WHAT TO DO - Report the count, and only the count, of lines in the records that include the word "shirt".
═════ SUPPLIED ENTRIES
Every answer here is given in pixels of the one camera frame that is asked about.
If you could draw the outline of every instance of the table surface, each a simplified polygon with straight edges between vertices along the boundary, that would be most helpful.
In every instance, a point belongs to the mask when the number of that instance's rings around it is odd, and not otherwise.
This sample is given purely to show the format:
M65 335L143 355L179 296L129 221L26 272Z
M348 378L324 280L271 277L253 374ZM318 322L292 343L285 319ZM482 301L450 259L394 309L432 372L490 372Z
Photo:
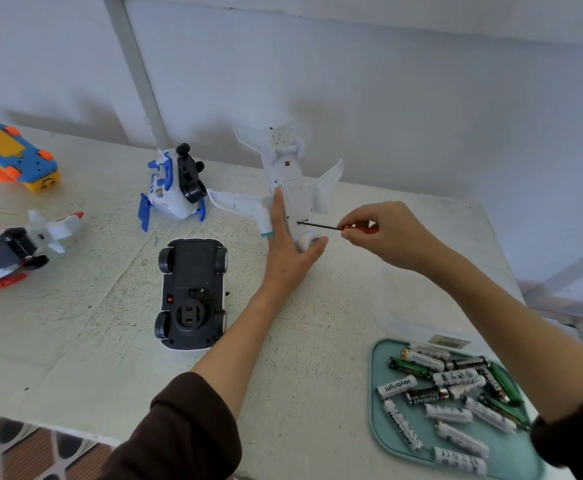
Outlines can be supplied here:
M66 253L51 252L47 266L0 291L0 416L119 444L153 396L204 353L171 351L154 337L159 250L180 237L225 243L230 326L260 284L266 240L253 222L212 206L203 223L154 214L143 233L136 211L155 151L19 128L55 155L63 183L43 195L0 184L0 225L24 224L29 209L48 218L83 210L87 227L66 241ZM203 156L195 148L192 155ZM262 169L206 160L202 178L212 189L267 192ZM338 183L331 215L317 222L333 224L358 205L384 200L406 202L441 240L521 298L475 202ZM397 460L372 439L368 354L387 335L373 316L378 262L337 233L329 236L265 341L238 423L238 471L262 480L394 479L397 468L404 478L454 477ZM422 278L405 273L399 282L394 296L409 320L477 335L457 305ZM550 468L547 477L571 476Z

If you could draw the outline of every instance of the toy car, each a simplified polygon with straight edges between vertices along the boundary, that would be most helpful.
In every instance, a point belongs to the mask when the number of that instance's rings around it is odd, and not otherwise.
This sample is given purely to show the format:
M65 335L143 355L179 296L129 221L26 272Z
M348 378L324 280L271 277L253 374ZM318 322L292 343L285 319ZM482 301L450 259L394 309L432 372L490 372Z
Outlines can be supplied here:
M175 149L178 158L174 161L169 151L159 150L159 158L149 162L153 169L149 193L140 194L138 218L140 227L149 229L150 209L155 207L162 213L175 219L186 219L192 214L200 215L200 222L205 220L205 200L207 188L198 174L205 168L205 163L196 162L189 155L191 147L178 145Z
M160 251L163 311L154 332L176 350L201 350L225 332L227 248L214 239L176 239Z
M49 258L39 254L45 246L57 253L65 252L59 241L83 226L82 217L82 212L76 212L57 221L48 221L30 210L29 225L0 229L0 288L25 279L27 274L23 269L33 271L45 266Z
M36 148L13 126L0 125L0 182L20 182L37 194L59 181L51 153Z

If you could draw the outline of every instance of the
══════════
═════ SUPPLIED ENTRIES
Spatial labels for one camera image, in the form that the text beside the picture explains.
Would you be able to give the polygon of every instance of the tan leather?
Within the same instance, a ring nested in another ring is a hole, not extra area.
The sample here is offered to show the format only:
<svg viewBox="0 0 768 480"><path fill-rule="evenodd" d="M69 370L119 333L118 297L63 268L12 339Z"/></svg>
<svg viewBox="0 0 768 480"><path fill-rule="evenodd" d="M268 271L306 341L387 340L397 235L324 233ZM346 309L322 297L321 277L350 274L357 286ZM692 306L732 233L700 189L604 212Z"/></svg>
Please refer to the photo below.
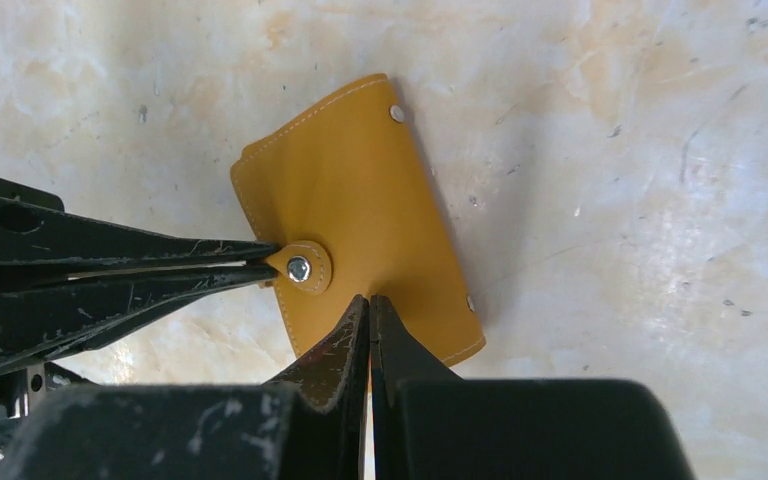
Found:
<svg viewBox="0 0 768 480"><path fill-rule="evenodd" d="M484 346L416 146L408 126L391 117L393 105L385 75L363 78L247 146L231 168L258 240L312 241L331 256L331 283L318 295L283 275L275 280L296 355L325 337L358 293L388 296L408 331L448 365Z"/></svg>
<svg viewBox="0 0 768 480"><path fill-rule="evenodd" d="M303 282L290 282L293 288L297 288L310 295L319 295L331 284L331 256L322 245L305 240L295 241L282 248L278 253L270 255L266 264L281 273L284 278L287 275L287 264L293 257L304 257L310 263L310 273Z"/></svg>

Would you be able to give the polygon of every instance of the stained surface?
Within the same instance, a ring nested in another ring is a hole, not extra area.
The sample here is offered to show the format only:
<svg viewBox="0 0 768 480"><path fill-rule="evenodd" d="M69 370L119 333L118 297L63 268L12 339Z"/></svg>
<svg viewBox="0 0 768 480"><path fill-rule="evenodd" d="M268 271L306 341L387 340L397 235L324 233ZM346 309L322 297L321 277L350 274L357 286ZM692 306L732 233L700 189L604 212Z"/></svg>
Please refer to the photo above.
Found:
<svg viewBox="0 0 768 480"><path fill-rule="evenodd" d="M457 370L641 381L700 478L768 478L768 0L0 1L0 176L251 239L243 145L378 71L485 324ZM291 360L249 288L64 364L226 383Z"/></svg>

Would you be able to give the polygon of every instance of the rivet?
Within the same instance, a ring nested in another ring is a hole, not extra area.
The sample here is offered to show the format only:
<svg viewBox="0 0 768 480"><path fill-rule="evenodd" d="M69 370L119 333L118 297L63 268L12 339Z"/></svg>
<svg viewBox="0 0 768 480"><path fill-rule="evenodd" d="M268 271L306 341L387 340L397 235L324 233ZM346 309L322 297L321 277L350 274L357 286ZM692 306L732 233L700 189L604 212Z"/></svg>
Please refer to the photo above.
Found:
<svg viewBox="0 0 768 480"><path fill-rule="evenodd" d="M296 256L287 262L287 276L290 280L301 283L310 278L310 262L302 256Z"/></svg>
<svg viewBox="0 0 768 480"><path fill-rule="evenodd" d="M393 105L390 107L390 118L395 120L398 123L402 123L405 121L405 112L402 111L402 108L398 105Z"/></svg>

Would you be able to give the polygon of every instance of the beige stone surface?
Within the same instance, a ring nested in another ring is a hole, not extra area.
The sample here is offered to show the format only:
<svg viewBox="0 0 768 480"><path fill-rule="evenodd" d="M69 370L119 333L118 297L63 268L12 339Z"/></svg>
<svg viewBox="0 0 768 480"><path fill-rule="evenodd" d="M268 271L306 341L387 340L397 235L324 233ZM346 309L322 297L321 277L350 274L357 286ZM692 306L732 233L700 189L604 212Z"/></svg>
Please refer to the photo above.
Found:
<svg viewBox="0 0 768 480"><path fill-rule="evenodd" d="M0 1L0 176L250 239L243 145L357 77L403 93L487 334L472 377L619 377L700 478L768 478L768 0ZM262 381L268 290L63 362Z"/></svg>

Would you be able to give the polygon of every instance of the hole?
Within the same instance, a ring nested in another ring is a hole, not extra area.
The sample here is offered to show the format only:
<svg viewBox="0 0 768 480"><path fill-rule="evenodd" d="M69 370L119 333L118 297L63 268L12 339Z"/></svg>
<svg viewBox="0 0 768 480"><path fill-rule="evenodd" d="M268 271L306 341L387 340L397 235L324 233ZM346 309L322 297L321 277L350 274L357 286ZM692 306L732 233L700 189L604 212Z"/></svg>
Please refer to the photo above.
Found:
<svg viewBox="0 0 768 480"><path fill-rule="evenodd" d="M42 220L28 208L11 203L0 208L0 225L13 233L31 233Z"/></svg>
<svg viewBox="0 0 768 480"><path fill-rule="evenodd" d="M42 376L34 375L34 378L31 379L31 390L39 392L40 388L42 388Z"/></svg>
══════════
═════ SUPPLIED ENTRIES
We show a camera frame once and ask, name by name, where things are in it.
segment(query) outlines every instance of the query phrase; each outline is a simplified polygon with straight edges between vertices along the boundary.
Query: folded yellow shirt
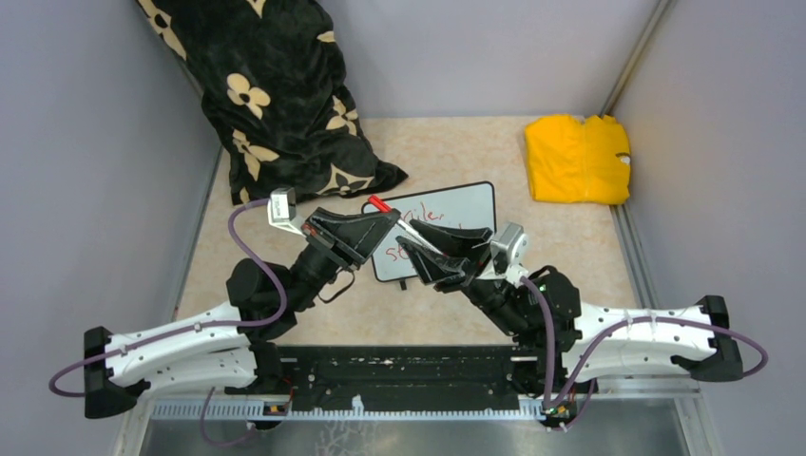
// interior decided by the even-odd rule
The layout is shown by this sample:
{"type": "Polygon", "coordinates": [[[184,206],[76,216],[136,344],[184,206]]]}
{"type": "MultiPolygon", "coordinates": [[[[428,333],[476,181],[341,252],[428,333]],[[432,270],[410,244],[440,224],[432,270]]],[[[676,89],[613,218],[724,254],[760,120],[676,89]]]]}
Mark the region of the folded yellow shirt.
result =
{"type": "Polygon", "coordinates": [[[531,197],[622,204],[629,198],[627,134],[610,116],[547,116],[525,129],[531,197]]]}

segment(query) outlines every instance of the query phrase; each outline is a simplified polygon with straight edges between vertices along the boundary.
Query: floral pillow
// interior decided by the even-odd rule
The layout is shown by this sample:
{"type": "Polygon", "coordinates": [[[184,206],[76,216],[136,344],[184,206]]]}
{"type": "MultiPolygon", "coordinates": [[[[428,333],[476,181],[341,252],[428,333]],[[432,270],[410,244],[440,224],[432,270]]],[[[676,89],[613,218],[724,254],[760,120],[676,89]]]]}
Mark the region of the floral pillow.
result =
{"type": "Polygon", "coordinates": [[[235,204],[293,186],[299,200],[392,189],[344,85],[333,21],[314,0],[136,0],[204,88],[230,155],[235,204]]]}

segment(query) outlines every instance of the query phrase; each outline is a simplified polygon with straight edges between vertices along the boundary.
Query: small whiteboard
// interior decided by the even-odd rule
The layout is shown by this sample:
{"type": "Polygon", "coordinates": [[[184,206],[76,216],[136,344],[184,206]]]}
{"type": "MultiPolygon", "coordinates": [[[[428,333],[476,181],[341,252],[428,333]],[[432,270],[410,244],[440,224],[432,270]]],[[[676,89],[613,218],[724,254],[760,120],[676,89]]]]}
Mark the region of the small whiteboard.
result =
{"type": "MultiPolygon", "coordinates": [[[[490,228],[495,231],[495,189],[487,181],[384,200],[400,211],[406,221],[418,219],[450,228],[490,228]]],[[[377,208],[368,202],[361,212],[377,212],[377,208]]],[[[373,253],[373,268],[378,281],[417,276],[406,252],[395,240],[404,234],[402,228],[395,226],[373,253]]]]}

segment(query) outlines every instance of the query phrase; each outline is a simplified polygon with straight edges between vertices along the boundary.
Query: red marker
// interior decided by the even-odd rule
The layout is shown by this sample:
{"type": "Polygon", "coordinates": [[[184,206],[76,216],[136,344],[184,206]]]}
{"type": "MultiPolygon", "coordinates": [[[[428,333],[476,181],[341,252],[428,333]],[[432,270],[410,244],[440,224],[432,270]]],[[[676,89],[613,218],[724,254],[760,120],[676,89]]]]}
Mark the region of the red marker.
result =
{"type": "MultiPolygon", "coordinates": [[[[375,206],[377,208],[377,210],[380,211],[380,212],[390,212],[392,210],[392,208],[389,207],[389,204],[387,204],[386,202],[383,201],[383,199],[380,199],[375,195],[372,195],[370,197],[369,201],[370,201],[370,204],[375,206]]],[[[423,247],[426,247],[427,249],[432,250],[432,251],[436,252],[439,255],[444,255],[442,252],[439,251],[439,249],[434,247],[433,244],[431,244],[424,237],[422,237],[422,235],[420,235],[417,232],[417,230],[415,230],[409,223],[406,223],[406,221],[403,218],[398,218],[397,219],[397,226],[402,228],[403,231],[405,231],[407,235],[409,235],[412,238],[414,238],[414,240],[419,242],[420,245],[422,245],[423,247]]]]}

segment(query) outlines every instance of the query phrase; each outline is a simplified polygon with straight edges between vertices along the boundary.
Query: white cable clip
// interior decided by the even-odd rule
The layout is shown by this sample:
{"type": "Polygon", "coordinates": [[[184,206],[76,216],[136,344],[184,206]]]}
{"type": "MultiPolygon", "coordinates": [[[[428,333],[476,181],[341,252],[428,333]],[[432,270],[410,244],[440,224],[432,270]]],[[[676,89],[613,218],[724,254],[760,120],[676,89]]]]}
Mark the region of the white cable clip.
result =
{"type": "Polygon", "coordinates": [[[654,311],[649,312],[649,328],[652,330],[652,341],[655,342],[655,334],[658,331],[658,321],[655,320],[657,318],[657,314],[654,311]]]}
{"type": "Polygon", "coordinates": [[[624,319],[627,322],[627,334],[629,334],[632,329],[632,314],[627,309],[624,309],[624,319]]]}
══════════
ANSWER SPACE - 2